## [Data]
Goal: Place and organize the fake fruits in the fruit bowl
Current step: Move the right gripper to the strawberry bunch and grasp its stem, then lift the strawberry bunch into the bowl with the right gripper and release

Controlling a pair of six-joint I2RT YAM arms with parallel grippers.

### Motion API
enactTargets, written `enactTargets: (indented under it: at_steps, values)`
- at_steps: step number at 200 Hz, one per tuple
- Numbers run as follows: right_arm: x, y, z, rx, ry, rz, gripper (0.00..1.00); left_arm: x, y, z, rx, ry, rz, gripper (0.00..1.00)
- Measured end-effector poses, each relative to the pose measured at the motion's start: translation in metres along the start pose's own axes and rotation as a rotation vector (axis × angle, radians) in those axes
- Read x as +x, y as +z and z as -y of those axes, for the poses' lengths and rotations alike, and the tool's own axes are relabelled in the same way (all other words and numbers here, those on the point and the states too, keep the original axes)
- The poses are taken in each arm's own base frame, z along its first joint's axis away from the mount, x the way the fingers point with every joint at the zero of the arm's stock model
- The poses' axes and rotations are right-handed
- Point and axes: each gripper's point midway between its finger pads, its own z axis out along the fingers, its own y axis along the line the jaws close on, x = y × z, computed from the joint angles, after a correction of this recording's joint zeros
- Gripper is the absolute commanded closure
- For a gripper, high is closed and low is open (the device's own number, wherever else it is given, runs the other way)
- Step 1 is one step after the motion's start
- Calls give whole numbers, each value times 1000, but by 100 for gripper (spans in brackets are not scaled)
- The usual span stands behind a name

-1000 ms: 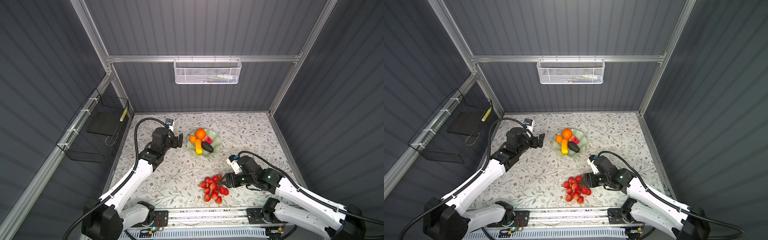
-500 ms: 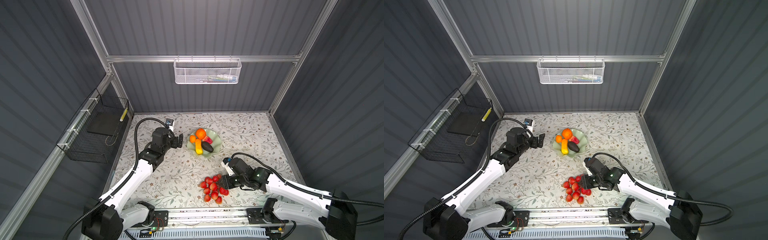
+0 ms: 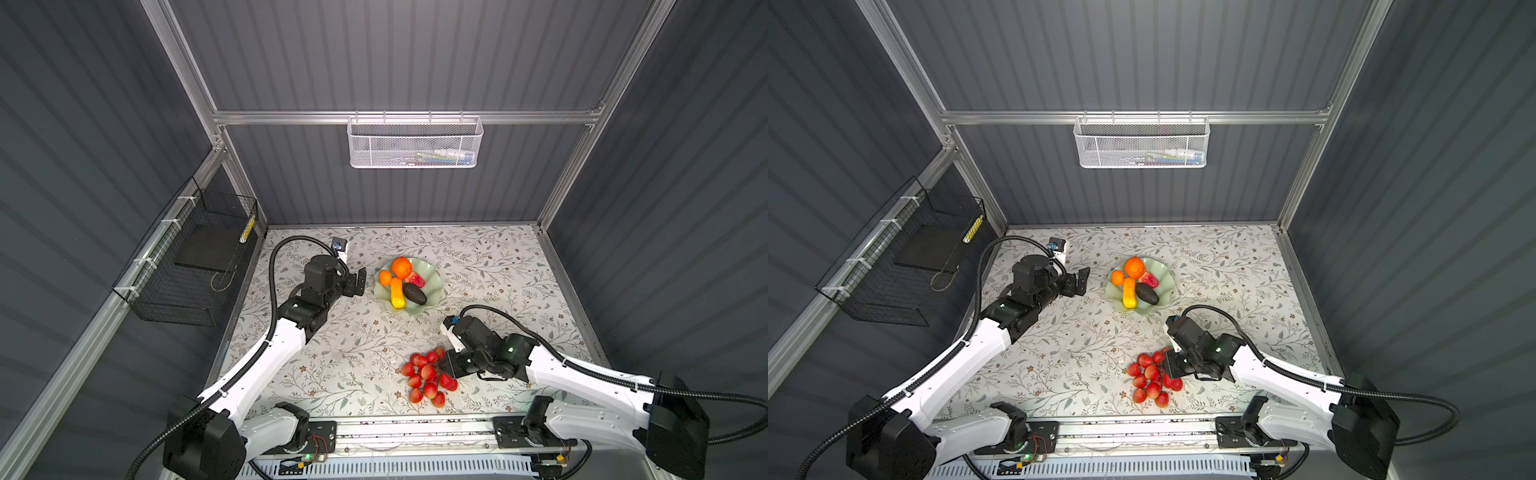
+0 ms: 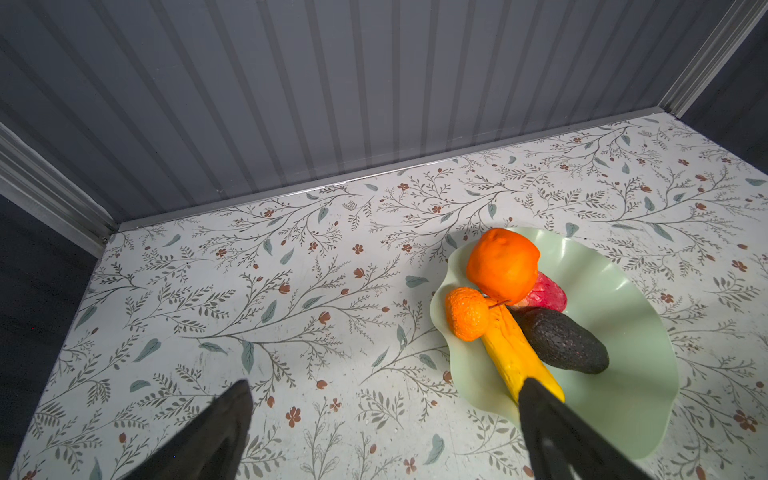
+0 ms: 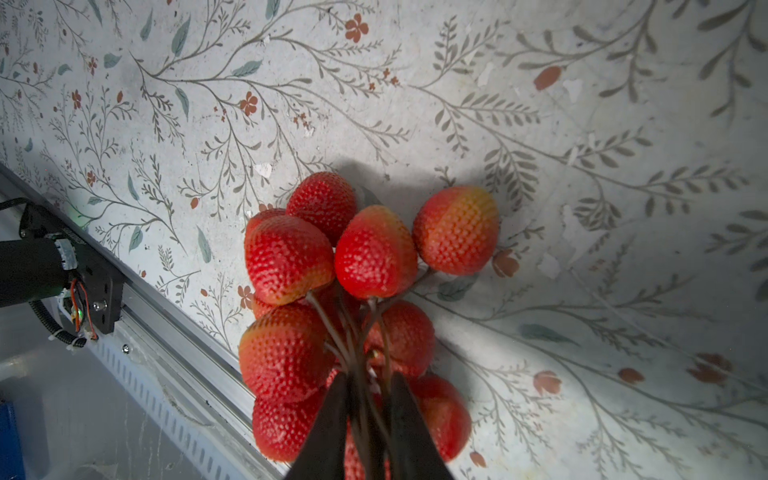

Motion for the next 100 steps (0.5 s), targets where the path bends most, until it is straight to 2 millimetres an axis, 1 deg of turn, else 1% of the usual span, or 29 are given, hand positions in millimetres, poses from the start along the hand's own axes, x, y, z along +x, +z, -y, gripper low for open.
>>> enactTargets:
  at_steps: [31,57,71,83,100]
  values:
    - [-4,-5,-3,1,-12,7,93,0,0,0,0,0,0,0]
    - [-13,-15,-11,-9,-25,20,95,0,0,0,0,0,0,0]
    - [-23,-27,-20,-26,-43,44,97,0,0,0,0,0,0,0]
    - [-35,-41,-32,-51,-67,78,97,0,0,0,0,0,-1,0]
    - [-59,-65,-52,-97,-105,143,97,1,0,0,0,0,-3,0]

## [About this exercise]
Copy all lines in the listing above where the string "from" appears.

## [Finished exercise]
- The poses are taken in each arm's own base frame, z along its first joint's axis away from the mount, x the way the fingers point with every joint at the zero of the arm's stock model
- Point and axes: each gripper's point midway between its finger pads, its own z axis out along the fingers, its own y axis along the line the jaws close on, x = y × z, computed from the joint angles, after a correction of this recording's joint zeros
Motion for the next 100 steps (0.5 s), targets where the path bends most, until it is straight to 2 millimetres an axis, 1 deg of turn, else 1% of the usual span, or 29 are given, hand positions in millimetres, poses from the start along the hand's own axes, x, y, z along +x, +z, -y, gripper low for open.

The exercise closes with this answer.